PROMPT:
Could you state how many lines of the material hold "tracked"? Include nothing beyond the number.

STORED DATA:

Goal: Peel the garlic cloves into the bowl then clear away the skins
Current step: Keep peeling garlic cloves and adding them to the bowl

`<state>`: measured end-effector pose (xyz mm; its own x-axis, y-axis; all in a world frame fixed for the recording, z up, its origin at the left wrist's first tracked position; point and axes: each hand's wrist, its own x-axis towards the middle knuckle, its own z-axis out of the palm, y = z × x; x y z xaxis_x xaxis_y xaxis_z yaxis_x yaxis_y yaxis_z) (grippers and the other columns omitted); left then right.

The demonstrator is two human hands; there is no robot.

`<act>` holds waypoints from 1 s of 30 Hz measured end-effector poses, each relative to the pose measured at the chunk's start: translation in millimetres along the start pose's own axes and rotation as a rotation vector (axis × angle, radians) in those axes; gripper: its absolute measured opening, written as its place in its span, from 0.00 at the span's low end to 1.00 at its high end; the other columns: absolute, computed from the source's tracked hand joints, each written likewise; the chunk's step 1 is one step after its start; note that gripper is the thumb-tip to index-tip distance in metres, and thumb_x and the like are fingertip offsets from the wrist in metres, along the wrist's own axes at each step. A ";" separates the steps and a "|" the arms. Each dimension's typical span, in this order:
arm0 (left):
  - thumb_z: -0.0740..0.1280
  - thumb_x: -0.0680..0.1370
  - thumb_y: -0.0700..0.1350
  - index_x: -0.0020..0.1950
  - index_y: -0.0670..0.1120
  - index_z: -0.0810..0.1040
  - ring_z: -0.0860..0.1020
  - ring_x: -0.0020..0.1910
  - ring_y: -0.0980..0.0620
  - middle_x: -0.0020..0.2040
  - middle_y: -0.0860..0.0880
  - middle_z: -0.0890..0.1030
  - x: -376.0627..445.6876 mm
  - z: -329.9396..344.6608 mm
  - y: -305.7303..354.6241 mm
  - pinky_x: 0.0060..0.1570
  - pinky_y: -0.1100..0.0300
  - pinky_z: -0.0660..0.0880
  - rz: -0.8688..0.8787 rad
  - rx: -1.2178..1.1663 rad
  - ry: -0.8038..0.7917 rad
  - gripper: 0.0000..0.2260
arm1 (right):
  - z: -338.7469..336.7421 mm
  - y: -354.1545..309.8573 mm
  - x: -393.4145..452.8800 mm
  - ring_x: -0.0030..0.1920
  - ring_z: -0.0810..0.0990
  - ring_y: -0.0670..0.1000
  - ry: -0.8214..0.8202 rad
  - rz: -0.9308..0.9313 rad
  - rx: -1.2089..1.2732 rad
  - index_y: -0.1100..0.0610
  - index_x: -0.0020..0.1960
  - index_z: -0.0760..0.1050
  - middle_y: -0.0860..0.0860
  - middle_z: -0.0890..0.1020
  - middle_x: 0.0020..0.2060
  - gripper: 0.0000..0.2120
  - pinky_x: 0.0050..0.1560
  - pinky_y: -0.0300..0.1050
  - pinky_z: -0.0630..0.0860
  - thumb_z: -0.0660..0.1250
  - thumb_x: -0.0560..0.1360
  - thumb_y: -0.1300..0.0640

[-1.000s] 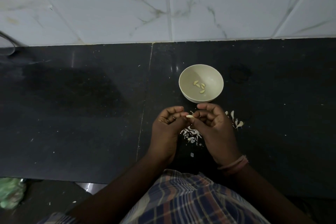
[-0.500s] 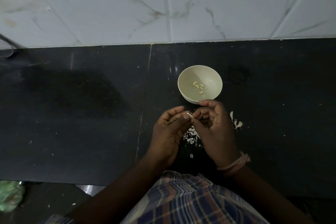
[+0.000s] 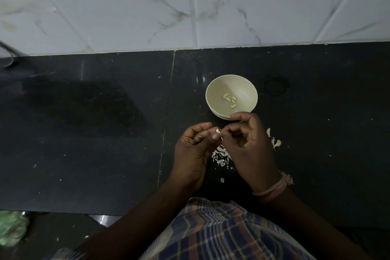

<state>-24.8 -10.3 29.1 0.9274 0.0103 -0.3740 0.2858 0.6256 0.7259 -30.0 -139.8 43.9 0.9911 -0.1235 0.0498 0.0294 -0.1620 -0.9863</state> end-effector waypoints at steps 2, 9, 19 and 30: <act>0.73 0.69 0.32 0.55 0.39 0.79 0.85 0.46 0.49 0.45 0.42 0.85 0.5 1.2 -0.1 0.47 0.59 0.82 0.016 0.019 -0.016 0.16 | -0.1 -0.9 1.8 0.44 0.84 0.52 0.002 0.005 0.013 0.52 0.59 0.71 0.49 0.85 0.41 0.18 0.50 0.57 0.81 0.74 0.74 0.64; 0.73 0.69 0.32 0.54 0.39 0.79 0.85 0.46 0.48 0.45 0.42 0.85 -0.2 1.6 -0.5 0.47 0.58 0.81 0.044 0.049 -0.031 0.14 | -2.0 0.3 5.5 0.43 0.85 0.53 0.000 0.056 0.041 0.52 0.51 0.70 0.52 0.85 0.41 0.18 0.49 0.58 0.82 0.77 0.72 0.64; 0.74 0.70 0.33 0.52 0.40 0.80 0.85 0.47 0.48 0.46 0.41 0.86 -0.9 -2.1 -0.2 0.46 0.59 0.81 0.055 0.122 -0.028 0.13 | -5.2 -1.1 8.2 0.42 0.84 0.59 -0.040 0.090 0.046 0.54 0.48 0.67 0.56 0.83 0.39 0.18 0.47 0.61 0.82 0.76 0.71 0.65; 0.73 0.71 0.33 0.53 0.39 0.81 0.85 0.49 0.46 0.47 0.39 0.85 -1.3 -1.6 -0.7 0.50 0.56 0.82 0.027 0.092 -0.053 0.11 | -5.2 -3.1 12.6 0.38 0.80 0.47 -0.065 0.150 -0.018 0.53 0.47 0.65 0.55 0.83 0.39 0.20 0.42 0.45 0.80 0.77 0.70 0.64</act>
<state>-26.6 -9.5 28.1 0.9458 -0.0166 -0.3242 0.2791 0.5517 0.7860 -18.3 -146.0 48.4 0.9905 -0.0845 -0.1089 -0.1216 -0.1642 -0.9789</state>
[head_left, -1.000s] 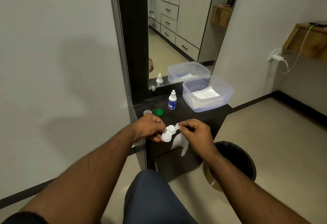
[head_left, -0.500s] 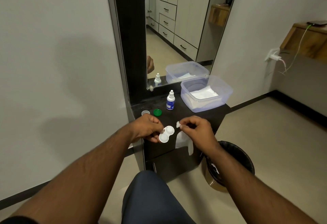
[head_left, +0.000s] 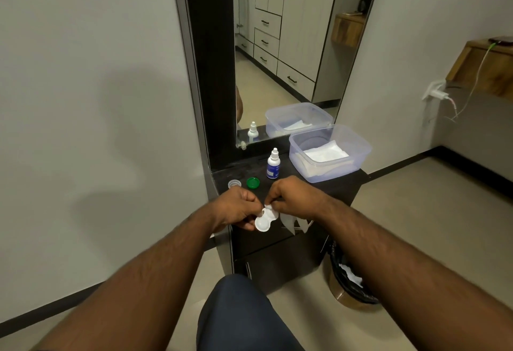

SOLVED PROBLEM:
2